## Work order:
The lines to reproduce run from the one containing "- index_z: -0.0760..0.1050" through the end of the records below. Reproduce them exactly and add nothing.

Recorded data
--- START ---

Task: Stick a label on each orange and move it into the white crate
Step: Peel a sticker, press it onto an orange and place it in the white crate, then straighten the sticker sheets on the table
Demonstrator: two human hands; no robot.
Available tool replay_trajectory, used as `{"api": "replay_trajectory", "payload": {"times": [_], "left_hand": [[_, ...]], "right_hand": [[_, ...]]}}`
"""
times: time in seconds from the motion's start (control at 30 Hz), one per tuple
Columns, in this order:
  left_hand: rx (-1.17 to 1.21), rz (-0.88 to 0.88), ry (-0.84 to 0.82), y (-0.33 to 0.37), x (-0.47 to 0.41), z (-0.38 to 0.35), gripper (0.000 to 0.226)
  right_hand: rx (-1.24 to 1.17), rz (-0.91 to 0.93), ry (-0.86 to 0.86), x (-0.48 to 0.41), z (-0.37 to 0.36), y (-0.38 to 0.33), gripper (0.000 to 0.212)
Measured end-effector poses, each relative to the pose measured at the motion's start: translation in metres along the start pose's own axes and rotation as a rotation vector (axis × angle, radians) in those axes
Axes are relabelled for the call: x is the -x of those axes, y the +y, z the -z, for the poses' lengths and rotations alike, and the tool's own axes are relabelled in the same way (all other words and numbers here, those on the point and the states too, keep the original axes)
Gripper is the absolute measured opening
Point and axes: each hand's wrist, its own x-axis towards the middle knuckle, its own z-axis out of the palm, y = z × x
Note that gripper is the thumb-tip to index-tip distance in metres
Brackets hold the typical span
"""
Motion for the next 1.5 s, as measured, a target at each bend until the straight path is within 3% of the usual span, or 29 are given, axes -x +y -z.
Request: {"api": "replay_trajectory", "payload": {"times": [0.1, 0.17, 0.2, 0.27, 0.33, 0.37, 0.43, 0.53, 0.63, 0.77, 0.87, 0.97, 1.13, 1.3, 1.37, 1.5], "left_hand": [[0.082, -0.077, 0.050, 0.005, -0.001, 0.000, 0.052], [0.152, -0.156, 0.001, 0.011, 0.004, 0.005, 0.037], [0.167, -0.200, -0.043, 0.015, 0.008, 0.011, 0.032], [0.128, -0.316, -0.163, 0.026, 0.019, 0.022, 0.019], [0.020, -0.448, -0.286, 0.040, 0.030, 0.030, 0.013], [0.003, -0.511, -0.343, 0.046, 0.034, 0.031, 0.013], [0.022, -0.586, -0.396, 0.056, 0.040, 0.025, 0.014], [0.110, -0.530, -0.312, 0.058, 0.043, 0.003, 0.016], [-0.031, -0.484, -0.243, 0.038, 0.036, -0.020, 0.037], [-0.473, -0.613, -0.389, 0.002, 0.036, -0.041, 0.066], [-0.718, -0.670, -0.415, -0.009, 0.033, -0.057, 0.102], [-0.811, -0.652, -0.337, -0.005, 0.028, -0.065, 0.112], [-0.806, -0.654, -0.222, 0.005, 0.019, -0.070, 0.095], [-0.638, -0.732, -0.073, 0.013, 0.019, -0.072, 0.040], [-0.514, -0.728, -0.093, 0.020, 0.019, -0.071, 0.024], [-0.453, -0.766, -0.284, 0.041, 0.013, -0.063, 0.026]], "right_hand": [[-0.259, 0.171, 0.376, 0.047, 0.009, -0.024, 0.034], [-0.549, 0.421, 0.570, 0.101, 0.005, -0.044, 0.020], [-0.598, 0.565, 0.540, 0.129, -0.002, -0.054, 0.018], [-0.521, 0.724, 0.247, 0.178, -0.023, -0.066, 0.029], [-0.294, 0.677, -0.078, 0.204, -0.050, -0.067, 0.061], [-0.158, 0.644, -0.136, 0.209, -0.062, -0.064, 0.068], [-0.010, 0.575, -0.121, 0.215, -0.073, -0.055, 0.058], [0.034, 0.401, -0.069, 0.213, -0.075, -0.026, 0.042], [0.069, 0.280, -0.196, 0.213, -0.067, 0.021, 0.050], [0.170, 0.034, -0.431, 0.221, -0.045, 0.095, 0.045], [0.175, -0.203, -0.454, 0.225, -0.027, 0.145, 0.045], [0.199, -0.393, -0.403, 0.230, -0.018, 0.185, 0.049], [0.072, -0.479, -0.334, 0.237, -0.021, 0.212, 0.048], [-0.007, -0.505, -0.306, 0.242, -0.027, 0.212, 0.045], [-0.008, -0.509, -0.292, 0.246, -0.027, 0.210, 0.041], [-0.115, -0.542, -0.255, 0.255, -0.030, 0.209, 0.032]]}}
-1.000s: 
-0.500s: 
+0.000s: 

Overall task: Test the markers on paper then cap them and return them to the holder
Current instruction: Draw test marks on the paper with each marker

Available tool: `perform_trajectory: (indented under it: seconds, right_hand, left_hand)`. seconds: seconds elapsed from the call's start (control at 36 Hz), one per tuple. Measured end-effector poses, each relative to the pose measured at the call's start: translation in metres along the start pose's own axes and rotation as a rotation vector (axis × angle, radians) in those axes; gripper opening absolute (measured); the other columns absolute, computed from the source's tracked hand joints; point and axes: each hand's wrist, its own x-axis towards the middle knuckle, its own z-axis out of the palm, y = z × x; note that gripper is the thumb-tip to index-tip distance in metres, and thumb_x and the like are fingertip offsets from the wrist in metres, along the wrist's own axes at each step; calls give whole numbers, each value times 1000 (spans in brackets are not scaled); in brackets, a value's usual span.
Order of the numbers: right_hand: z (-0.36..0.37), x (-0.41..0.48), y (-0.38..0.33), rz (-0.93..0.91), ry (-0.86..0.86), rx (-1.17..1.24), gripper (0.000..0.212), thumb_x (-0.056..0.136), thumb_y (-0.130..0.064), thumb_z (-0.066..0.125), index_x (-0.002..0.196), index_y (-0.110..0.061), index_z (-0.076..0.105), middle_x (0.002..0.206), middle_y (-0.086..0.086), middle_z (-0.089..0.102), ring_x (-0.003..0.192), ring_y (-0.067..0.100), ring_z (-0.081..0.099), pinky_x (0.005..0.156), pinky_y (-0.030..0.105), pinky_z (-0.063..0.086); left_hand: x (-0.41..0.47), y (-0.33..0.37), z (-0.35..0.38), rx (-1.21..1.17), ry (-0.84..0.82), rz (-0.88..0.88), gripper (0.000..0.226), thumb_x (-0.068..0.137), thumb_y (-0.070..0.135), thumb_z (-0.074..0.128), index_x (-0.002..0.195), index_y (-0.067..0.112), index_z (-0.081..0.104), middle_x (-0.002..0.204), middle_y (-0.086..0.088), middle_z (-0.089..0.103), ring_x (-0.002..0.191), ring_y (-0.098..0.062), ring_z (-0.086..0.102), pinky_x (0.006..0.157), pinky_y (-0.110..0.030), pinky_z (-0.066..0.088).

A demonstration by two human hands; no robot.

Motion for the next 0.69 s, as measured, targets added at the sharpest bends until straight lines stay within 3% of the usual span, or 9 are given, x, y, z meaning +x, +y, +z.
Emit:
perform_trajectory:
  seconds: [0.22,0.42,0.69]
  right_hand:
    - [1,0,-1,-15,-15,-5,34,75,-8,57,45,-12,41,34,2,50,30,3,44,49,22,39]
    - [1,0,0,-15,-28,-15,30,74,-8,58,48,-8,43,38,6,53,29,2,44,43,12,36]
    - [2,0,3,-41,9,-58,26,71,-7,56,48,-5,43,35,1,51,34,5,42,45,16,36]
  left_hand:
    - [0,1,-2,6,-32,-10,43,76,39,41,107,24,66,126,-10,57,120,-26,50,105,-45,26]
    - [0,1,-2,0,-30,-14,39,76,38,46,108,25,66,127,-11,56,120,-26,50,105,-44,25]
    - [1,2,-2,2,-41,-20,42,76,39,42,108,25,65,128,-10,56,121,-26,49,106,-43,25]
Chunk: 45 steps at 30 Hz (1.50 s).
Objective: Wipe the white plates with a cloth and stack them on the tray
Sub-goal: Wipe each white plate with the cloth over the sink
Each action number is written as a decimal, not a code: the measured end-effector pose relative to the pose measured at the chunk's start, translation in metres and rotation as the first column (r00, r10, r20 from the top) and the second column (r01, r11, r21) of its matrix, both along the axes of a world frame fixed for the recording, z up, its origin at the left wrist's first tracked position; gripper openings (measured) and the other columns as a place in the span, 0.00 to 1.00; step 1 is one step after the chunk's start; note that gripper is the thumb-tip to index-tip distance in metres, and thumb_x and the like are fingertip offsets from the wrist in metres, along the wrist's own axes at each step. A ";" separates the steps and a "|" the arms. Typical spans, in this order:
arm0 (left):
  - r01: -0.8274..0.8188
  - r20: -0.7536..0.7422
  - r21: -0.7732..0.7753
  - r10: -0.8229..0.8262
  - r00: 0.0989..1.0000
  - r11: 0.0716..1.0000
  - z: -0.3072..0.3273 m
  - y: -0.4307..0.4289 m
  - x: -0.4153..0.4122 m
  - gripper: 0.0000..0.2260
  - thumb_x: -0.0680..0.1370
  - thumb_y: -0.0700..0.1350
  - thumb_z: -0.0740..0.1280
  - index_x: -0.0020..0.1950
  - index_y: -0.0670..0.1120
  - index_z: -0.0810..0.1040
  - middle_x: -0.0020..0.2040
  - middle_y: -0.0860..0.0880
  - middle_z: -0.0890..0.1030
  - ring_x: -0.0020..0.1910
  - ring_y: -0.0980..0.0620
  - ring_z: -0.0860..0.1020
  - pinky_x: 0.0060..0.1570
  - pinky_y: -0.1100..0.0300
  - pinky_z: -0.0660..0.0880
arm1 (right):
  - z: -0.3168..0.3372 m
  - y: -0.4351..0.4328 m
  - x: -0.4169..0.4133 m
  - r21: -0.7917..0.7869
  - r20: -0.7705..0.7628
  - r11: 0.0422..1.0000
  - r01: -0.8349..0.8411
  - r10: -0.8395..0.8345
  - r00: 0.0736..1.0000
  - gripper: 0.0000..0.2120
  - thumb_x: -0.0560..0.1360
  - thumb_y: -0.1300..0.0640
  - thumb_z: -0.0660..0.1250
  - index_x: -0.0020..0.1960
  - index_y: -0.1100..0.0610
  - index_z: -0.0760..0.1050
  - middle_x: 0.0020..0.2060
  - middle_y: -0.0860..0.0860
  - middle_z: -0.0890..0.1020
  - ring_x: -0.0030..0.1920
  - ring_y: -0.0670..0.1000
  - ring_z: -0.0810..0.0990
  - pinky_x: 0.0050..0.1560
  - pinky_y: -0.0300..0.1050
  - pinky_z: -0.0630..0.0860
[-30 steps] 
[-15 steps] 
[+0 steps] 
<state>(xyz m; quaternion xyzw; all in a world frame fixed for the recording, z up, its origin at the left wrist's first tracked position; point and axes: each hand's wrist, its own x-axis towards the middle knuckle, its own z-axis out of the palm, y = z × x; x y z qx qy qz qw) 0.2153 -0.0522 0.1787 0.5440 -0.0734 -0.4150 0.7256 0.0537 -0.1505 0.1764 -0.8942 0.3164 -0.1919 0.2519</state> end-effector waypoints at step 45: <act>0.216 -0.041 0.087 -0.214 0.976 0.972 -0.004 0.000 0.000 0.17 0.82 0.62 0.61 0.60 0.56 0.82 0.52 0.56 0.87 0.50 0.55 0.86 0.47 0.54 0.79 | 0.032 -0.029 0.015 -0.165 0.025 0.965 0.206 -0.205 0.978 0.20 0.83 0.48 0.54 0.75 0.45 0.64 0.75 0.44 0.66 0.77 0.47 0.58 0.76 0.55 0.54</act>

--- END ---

## Written reply:
  - index_z: -0.0760..0.1050
  - middle_x: 0.0020..0.2060
  - middle_y: -0.0860..0.0860
  - middle_z: -0.0890..0.1020
  - ring_x: -0.0030..0.1920
  - ring_y: -0.0670..0.1000
  - ring_z: -0.0810..0.0990
  - pinky_x: 0.0050..0.1560
  - pinky_y: -0.0300..0.1050
  - pinky_z: -0.0630..0.0860
[-30 steps] 
[-15 steps] 
[+0 steps] 
<state>(xyz m; quaternion xyzw; all in a world frame fixed for the recording, z up, its origin at the left wrist's first tracked position; point and axes: each hand's wrist, its own x-axis towards the middle knuckle, its own z-axis out of the palm, y = z × x; x y z qx qy qz qw) 0.2153 -0.0522 0.1787 0.5440 -0.0734 -0.4150 0.7256 0.0537 -0.1505 0.1764 -0.8942 0.3164 -0.1919 0.2519</state> end-effector waypoints at step 45: <act>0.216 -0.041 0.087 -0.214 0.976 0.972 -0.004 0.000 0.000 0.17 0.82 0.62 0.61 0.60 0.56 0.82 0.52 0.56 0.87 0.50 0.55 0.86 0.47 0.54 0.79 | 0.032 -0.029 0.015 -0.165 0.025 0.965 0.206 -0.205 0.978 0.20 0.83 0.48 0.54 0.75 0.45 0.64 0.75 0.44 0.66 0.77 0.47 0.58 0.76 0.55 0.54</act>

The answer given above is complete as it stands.